Artikel 9 ruimte bij begrotingsuitvoering

  • 1.

    Het college is bevoegd overschrijding van geautoriseerde netto-kosten te dekken uit het bedrag voor onvoorzien uit de begroting.

  • 2.

    Het college is bevoegd, zonder voorafgaande toestemming van de verenigde vergadering, de netto-kosten van een programma met 10 procent te overschrijden met een maximum van € 500.000,-- van de netto-kosten indien de middelen inzet past binnen het vastgestelde beleid en indien de hiervoor benodigde financiële ruimte elders binnen de begroting kan worden gevonden. Dergelijke overschrijdingen worden achteraf aan de verenigde vergadering gerapporteerd.

  • 3.

    Het college is bevoegd, zonder voorafgaande toestemming van de verenigde vergadering, de voor een investering geraamde uitgaven met 10% te overschrijden en de geraamde inkomsten met 10% te onderschrijden met een maximum van 500.000 indien deze mutaties passen binnen het vastgestelde beleid. Een dergelijke over- cq. onderschrijding wordt achteraf aan de verenigde vergadering gerapporteerd.

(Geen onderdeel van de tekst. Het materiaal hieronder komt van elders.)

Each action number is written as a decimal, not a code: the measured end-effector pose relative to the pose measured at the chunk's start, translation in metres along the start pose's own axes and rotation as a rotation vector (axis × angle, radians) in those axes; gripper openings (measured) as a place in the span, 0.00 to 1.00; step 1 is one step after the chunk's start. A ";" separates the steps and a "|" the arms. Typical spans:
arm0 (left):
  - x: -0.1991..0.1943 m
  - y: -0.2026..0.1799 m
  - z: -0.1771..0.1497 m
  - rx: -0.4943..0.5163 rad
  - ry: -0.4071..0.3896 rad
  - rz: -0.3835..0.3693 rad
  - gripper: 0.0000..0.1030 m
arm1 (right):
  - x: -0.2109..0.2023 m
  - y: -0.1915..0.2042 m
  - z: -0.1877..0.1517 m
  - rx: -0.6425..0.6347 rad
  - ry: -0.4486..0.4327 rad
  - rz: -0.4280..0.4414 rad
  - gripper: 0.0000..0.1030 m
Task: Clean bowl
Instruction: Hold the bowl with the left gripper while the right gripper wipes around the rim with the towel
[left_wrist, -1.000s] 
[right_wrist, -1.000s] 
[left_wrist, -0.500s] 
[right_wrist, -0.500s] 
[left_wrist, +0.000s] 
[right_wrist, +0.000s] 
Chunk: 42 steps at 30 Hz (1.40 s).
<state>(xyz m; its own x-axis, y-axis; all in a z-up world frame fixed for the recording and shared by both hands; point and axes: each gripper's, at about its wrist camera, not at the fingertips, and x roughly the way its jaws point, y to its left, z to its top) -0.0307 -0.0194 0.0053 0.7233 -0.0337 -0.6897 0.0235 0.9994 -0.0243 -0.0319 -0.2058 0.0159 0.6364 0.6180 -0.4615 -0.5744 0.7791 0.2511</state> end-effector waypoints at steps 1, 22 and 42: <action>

Rapportage en interne verantwoording

Artikel 10 actieve informatieplicht, tussentijdse rapportage en begrotingswijzigingen

  • 1.

    Het college informeert de verenigde vergadering zo spoedig mogelijk indien de realisatie van het beleid in betekenende mate afwijkt van hetgeen in de begroting is opgenomen.

  • 2.

    Het college informeert de verenigde vergadering door middel van tussentijdse rapportages over de realisatie van het beleid dat in de begroting is opgenomen en over de uitvoering van investeringen.

  • 3.

    De inrichting van de tussentijdse rapportages sluit aan bij de programma-indeling van de begroting.

  • 4.

    De rapportages gaan in op afwijkingen van betekenende mate, zowel wat betreft de middeleninzet, de maatregelen die getroffen en prestaties die geleverd worden, als de doelstellingen en effecten die bereikt worden.

  • 5.

    In de rapportages wordt voorts in ieder geval aandacht besteed aan afwijkingen van betekenende mate van:

    • .

      de besteding van investeringsuitgaven en realisatie van investeringsinkomsten;

    • .

      de dekkingsmiddelen die zijn opgenomen in de begroting naar kostendragers;

    • .

      de renteontwikkeling op de kapitaalmarkt.

  • 6.

    Indien noodzakelijk doet het college in de rapportages voorstellen voor wijziging van de geautoriseerde budgetten en investeringskredieten alsmede bijstellingen van het beleid. Zo nodig legt het college een voorstel tot begrotingswijziging aan de verenigde vergadering voor.

  • 7.

    Onder 'afwijkingen van betekenende mate' wordt verstaan o.a. financiële afwijkingen (zowel positief als negatief) en-of scopewijzigingen. De criteria hiervoor worden uitgewerkt in de onderliggende beleidsstukken.

Artikel 11 jaarverslaggeving

  • 1.

    Het college legt na afloop van ieder begrotingsjaar aan de verenigde vergadering verantwoording af over de uitvoering van de programma's door middel van het ter vaststelling aanbieden van het jaarverslag en de door de accountant gecontroleerde jaarrekening.

  • 2.

    De verenigde vergadering bepaalt aan de hand van de uitvoering van de programma's of de beleidsdoelen van de programma's voor het lopende jaar bijstelling behoeven.

  • 3.

    Het college zorgt er ten aanzien van de realisatie van de netto-kosten naar programma's voor dat deze netto-kosten, door middel van kostentoerekening, eenduidig kunnen worden toegewezen aan de beleidsproducten en beheerproducten.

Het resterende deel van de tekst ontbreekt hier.